Registering a generic argument before main

I'm not sure if this is possible, but I figure I'd ask anyway!

What I want is to be able to have a manager issue commands to workers running the same binary. The manager would spin up N worker processes, maybe read a bunch of data, then send the workers commands (through IPC or an RPC or something). The workers should ideally be "dumb" (as soon as they start, they only listen for commands and execute them).

The trouble is registering those commands on the worker processes. Since the workers shouldn't do the "read a bunch of data", the workers also don't get to the part where we send the commands to the workers (so there is no way to record the list of possible commands on the workers). Why not just add a big list at the start of main of all the possible commands? This sort of works, but A) doesn't allow crates to add their own commands, and B) requires explicitly listing out every version of a generic command (which is really weird to require registering a command from another crate just because you use it with a different generic argument).

I'd like to be able to use something like the ctor or linkme crates. However, every way I've tried this I run into "can't use generic parameters from outer function". My idea was something like this:

fn send_command<T: Command>(t: T) {
  #[ctor::ctor]
  fn register() {
    some_static_map_of_dyn_command[T::name()] = Box::new(T);
  }
  // ... Send the data of the command to the worker.
}

This of course fails because we can't define a nested function that uses the outer generic parameter.

Is there any way to do this? It would be really unfortunate if the workers have to get smarter just because there's no way to list out the types used in send_command.

If you have already found these crates then you, of course, saw the warning:

Rust's philosophy is that nothing happens before or after main and this library explicitly subverts that. The code that runs in the ctor and dtor functions should be careful to limit itself to libc functions and code that does not rely on Rust's stdlib services.

For example, using stdout in a dtor function is a guaranteed panic.

In most cases, sys_common::at_exit is a better choice than #[dtor]. Caveat emptor!

Rust explicitly doesn't support thing that you want, but as you saw there are dirty platform-dependent tricks that may be used to, sometimes, kinda-sorta-make it work (by employing hacks outside of Rust's control).

It would be really unfortunate if the workers have to get smarter just because there's no way to list out the types used in send_command.

That's one POV. Another POV is that it would be really unfortunate for anyone who is familiar with Rust to find out that you have added some kind of “life before the main” using some kind of strange backdoor.

I don't know who you works with, though and depending on background of your team using dirty system-dependent hacks may be both good thing or bad thing.

This of course fails because we can't define a nested function that uses the outer generic parameter.

Let me put it that way: Rust developers are trying very hard to ensure that what you are trying to achieve is not possible. But since in C++ and C (GNU/clang version) that's perfectly normal thing it's not clear whether they actually succeeded.

If you would find a way to circumvent that (most likely something related to const calculations) it would be nice to know what have you found. So far the only thing I have found is “life after monomorphization” (which is troubling and exciting, too), but that's not enough since all the effects have to happen during compilation, before your program would be run and, more importantly, before it would be linked.

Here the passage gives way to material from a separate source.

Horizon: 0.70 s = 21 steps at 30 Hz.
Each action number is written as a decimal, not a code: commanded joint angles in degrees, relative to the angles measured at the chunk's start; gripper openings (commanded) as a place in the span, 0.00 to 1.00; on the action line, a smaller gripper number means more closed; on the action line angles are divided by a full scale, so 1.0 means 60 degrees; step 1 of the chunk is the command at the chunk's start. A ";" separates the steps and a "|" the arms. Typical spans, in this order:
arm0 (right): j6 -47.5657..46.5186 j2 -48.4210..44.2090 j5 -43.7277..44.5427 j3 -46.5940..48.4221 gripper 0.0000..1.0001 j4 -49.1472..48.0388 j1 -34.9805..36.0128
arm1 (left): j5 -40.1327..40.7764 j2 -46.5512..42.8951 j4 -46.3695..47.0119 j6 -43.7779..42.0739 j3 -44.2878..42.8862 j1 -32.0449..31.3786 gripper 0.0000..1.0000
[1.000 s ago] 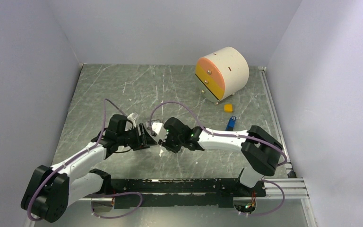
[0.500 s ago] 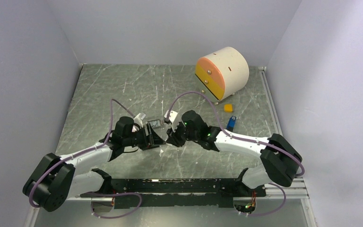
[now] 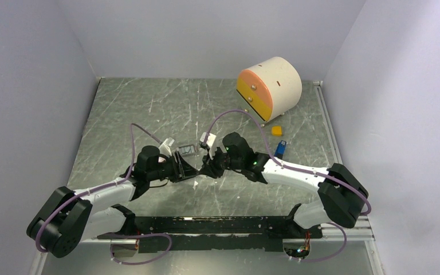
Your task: Load the staples into the stapler
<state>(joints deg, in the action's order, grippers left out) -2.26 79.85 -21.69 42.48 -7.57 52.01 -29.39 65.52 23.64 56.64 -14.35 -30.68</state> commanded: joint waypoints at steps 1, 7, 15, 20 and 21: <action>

P.S. What happens if you create a trait with default implementation of some function and attach #[ctor::ctor] to it? It may just work, but I'm too busy to experiment right now...

1 Like

Instead of trying to generate your register() function using monomorphisation, you can make some sort of macro which expands to it.

To make things more ergonomic, you could tie things to some marker trait and make a super simple custom derive.

#[derive(Command)]
struct MyCommand { ... }

// expands to

impl Command for MyCommand {}

const _: () = {
  #[ctor::ctor]
  fn register() {
    some_static_map_of_dyn_command.insert(std::any::type_name::<MyCommand>(), Box::new(MyCommand::default());
  }
};

Then whatever is doing command dispatch just needs to add a requirement that this Command marker trait is implemented.

There are ways to tweak this (e.g. using an attribute macro instead of a custom derive, or requiring them to implement another trait which contains the logic for executing the command, etc.) but that's the general idea.

You still have the problem that commands can't be generic because you need to know all possible ways it'll be used ahead of time. In my opinion, that's something you can only fix through architecture - either commands need to drop their generics, or you need to drop the global registration system and go with something that dispatches commands manually so you get monomorphisation.

This for sure looks like a very convoluted way of achieving what you want. I'd take a step back and question the assumptions first.

Why do the workers need to be "dumb" so that they aren't even allowed to read some data? Why aren't your workers simply functions that take a list of commands to execute? What is it that warrants such a non-conventional architecture? We need way more context and background to be able to help devise a meaningful solution.

You see, "life before main" and especially "generic life before main" basically never comes up if you are writing non-weird code. You are likely approaching this in the wrong way.